RECORDS FOR THE TASK ->
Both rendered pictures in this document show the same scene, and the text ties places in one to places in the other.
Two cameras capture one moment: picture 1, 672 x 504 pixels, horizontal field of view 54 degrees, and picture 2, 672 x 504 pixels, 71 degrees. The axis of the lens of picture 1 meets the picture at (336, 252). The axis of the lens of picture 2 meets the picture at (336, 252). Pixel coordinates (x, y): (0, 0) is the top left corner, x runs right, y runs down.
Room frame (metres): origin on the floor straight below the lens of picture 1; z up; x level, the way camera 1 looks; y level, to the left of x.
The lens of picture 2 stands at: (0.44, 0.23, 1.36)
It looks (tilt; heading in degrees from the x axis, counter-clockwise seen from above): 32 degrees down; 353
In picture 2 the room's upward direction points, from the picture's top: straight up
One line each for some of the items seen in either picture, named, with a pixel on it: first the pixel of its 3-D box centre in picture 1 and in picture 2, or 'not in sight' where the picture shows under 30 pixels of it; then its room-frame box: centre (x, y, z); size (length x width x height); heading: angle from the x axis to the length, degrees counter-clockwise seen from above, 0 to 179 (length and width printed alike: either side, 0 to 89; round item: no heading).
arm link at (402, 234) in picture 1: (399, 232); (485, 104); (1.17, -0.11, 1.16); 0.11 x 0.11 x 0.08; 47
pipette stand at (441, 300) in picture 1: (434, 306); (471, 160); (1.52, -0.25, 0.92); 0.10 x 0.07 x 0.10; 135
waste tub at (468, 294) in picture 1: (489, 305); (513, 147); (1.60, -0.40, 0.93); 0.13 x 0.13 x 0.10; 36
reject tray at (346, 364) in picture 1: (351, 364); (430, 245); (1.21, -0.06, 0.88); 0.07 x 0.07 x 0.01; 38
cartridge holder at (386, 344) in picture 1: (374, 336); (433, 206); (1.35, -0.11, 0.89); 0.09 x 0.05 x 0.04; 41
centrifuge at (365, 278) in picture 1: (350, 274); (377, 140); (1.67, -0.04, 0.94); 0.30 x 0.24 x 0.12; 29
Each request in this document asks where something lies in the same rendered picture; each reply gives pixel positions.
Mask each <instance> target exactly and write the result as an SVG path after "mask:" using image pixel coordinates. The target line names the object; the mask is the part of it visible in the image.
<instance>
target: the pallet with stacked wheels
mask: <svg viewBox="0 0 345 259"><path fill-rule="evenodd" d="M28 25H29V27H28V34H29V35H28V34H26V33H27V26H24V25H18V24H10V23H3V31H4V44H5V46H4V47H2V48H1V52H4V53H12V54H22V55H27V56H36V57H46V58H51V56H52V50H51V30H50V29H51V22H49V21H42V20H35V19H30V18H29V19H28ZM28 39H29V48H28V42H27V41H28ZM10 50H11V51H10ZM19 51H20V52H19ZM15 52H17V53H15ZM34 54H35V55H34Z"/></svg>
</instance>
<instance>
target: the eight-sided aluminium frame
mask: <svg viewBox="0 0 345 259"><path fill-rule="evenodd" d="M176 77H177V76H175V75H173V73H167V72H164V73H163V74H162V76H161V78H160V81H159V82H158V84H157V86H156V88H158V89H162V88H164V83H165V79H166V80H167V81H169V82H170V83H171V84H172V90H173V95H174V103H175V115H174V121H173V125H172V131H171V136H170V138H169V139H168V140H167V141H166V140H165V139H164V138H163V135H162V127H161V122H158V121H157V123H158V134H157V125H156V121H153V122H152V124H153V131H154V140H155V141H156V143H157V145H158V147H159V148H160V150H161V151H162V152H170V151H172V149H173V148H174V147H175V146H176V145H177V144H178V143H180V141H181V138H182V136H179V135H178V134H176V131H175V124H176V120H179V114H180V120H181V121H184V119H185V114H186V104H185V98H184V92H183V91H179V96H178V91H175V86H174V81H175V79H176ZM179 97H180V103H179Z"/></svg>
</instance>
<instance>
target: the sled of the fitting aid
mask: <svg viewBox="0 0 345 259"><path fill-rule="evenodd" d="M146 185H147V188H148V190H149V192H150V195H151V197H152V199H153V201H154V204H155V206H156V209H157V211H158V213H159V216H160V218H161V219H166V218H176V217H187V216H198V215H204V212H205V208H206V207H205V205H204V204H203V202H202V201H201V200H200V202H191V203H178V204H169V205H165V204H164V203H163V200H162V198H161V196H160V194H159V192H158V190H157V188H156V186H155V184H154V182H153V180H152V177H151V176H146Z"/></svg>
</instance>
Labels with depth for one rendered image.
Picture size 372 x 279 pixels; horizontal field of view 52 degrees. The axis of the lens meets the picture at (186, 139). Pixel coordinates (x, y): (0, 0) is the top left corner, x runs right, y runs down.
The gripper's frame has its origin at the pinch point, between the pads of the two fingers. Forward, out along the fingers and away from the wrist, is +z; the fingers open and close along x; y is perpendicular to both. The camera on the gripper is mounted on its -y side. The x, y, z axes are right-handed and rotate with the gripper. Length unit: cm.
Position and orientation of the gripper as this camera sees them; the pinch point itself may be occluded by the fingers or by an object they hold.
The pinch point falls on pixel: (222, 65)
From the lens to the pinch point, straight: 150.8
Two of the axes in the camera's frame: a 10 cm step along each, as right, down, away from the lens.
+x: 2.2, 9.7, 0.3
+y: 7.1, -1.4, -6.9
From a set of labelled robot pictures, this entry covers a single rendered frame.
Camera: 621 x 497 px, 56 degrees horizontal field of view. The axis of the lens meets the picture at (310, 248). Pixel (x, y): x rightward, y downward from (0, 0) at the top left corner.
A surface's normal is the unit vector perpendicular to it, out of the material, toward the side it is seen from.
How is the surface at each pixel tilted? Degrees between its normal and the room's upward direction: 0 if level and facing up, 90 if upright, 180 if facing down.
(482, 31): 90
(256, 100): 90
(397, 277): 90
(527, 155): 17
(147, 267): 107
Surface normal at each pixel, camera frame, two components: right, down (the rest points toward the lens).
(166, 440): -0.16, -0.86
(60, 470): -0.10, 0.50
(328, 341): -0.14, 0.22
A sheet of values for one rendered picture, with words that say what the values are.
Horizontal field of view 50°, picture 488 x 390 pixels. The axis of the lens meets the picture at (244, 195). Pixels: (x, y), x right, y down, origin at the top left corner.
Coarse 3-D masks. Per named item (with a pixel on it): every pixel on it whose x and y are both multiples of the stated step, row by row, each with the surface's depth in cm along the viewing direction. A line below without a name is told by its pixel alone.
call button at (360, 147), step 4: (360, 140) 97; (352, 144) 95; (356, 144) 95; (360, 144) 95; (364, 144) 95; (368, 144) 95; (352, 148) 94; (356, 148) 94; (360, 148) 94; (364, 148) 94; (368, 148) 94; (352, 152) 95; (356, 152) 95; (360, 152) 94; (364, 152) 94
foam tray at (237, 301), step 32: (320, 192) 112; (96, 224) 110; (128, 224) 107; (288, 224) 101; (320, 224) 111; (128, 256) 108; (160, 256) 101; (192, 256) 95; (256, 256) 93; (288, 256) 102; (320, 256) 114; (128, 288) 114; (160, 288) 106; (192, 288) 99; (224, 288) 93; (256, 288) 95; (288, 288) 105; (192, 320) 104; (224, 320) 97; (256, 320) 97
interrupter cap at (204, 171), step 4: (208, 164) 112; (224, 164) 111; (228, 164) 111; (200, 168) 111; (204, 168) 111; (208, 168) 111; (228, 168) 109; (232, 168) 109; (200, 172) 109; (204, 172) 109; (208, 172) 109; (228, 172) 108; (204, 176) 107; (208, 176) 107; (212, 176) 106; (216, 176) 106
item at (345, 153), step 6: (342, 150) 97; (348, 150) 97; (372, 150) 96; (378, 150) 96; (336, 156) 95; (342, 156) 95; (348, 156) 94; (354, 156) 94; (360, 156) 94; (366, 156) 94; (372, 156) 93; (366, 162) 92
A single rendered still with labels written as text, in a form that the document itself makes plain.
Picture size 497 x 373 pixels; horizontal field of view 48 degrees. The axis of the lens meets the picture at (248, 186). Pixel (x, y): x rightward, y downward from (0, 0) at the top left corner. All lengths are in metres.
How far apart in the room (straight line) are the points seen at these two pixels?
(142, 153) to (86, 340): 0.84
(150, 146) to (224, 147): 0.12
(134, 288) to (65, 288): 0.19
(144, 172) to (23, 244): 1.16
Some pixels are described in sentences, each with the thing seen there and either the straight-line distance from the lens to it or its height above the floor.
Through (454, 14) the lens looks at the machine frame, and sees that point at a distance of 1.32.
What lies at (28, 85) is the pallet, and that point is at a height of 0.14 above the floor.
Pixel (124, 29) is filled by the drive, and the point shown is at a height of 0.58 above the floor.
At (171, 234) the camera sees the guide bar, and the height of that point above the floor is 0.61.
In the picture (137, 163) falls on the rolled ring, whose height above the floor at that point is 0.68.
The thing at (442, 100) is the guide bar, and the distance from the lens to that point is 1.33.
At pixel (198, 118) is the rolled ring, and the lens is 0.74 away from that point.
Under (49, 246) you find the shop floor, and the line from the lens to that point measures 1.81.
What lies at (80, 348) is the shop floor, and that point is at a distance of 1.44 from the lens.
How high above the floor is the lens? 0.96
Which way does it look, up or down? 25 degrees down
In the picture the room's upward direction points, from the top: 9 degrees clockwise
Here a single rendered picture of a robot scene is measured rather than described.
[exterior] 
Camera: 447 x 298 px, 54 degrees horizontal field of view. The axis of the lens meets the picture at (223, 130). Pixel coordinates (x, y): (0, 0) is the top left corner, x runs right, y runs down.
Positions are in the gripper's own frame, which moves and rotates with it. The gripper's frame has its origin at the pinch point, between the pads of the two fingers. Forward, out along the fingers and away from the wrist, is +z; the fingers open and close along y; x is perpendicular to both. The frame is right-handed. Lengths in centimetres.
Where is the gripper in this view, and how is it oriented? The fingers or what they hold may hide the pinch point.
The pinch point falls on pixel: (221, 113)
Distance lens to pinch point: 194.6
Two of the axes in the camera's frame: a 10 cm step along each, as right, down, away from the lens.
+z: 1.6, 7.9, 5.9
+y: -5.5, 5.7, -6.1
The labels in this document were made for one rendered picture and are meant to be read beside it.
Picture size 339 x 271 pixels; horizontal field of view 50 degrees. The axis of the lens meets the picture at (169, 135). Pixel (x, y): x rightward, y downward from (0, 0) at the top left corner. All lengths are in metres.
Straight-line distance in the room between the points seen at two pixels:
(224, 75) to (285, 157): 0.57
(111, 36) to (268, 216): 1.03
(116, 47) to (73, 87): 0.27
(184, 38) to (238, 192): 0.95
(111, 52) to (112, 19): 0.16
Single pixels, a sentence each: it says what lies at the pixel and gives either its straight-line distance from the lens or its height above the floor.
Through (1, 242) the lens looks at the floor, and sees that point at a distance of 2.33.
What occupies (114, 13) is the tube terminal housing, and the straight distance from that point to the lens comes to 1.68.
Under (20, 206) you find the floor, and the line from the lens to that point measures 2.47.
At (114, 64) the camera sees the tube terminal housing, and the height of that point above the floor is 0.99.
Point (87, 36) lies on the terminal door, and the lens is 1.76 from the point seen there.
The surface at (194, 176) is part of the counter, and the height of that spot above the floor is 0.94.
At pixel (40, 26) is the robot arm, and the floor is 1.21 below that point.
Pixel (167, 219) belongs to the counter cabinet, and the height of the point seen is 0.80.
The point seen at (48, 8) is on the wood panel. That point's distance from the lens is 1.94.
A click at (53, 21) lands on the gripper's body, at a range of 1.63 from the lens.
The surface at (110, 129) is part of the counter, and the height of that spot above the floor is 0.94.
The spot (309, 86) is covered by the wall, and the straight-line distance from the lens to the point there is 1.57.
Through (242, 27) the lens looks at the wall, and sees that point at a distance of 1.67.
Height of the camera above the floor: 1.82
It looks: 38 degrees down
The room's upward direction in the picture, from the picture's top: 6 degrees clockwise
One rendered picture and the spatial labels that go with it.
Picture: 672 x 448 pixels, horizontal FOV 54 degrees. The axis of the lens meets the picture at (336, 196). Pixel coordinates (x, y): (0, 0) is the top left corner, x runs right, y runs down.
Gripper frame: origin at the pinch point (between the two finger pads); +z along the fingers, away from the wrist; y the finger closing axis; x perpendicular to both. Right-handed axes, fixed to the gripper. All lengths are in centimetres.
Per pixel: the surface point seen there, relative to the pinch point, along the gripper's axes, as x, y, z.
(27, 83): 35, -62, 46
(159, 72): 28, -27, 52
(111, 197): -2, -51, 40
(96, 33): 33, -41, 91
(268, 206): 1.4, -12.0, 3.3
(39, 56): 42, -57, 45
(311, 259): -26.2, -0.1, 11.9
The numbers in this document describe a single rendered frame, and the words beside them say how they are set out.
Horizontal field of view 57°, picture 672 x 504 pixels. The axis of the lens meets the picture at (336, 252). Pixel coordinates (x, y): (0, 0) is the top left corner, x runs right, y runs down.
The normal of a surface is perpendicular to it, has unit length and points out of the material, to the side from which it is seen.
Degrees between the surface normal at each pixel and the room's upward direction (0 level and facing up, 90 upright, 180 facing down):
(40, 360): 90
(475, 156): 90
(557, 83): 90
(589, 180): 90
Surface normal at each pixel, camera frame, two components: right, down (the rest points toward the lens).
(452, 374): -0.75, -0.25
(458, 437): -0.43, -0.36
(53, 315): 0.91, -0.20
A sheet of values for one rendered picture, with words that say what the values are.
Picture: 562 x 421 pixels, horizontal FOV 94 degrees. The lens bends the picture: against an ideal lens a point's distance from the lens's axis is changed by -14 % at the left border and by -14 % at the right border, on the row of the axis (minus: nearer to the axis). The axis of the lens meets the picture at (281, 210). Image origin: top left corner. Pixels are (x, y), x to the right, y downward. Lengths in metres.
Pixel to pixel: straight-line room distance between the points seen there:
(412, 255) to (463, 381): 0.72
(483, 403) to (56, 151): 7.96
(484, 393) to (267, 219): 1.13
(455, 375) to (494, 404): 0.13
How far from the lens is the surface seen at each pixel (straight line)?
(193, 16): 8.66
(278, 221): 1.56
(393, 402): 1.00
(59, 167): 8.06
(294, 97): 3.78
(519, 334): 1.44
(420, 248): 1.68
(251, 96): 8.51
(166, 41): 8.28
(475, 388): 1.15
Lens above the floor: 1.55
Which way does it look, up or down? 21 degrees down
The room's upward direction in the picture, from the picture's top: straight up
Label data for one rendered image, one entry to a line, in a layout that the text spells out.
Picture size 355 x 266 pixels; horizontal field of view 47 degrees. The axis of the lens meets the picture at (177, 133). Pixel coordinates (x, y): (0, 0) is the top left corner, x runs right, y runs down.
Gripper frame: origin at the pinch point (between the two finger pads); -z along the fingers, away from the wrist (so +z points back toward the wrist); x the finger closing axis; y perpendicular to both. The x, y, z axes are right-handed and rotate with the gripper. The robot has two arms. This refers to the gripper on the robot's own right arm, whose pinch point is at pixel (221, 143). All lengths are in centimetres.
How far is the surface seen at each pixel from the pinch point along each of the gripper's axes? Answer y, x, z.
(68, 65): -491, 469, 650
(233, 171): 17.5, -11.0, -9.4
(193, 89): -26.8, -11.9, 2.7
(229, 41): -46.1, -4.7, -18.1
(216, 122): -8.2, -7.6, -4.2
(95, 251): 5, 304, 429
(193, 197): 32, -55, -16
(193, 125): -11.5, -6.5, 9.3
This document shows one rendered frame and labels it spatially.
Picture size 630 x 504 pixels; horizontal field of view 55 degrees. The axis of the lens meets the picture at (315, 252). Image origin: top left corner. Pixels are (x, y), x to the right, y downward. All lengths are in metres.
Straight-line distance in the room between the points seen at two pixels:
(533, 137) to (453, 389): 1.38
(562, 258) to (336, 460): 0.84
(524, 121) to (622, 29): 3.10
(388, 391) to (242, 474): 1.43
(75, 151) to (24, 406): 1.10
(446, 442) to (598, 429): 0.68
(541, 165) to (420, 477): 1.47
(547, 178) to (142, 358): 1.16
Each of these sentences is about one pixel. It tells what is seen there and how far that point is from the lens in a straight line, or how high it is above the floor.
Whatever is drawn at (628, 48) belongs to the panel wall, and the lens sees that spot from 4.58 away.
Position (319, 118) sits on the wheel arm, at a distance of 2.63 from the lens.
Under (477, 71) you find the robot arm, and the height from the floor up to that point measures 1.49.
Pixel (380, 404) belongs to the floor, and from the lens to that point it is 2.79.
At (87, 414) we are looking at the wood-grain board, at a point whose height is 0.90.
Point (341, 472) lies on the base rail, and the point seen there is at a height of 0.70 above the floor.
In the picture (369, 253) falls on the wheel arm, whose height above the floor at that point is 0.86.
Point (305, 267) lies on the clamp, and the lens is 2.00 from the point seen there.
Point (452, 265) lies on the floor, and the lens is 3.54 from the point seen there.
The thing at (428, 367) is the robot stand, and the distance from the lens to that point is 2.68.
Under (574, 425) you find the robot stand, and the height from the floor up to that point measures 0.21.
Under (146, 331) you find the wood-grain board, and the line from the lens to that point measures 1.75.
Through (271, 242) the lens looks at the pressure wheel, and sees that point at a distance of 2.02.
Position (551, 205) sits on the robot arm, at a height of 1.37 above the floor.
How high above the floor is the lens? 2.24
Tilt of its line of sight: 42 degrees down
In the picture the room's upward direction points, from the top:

YOUR GOAL -> Check each line above for the string "board", then copy the ones that have it.

ANSWER ->
At (87, 414) we are looking at the wood-grain board, at a point whose height is 0.90.
Under (146, 331) you find the wood-grain board, and the line from the lens to that point measures 1.75.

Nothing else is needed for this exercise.